◆ DATASET EXTRACT
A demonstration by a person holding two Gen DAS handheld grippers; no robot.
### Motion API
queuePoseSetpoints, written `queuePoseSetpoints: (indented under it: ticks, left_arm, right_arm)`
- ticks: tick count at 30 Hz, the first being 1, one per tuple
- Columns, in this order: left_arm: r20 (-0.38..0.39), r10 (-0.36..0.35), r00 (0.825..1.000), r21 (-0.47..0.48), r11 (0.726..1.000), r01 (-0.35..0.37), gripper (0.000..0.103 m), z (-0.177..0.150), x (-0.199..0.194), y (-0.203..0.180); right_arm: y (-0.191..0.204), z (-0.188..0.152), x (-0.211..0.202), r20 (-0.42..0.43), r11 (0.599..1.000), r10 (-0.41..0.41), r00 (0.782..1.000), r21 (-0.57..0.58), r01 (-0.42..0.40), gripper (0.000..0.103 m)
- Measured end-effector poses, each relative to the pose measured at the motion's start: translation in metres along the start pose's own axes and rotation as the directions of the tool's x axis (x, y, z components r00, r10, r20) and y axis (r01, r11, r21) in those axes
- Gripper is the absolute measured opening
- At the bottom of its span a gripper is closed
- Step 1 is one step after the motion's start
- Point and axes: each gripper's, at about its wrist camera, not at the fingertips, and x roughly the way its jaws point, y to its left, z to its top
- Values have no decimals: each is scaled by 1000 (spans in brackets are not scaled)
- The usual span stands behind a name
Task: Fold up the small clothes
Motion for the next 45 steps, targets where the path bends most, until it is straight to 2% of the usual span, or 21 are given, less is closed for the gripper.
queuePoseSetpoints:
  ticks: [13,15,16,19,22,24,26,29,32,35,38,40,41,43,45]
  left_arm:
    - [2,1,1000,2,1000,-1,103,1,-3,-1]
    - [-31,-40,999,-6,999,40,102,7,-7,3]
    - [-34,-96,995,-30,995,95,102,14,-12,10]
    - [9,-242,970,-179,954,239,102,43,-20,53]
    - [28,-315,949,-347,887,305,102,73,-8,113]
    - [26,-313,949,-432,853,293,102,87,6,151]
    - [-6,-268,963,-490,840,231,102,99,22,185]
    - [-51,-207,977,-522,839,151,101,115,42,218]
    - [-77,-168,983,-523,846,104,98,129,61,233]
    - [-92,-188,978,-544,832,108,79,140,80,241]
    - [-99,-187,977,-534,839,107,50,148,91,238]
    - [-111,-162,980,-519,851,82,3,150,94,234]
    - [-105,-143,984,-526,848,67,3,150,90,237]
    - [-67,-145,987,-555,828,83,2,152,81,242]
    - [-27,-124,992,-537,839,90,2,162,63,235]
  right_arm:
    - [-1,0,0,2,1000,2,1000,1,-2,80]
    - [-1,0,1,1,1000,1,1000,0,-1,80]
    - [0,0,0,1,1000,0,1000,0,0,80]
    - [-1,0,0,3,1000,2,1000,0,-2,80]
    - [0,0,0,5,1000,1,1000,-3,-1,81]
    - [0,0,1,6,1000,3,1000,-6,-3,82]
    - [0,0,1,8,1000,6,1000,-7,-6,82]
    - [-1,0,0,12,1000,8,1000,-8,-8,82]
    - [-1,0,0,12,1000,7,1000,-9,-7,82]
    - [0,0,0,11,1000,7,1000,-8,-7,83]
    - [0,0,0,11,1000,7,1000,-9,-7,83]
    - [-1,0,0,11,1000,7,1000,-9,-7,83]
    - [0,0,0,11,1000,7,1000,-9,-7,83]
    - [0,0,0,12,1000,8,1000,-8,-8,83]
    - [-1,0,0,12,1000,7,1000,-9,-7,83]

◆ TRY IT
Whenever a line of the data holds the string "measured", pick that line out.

◆ ANSWER SPACE
- Measured end-effector poses, each relative to the pose measured at the motion's start: translation in metres along the start pose's own axes and rotation as the directions of the tool's x axis (x, y, z components r00, r10, r20) and y axis (r01, r11, r21) in those axes
- Gripper is the absolute measured opening

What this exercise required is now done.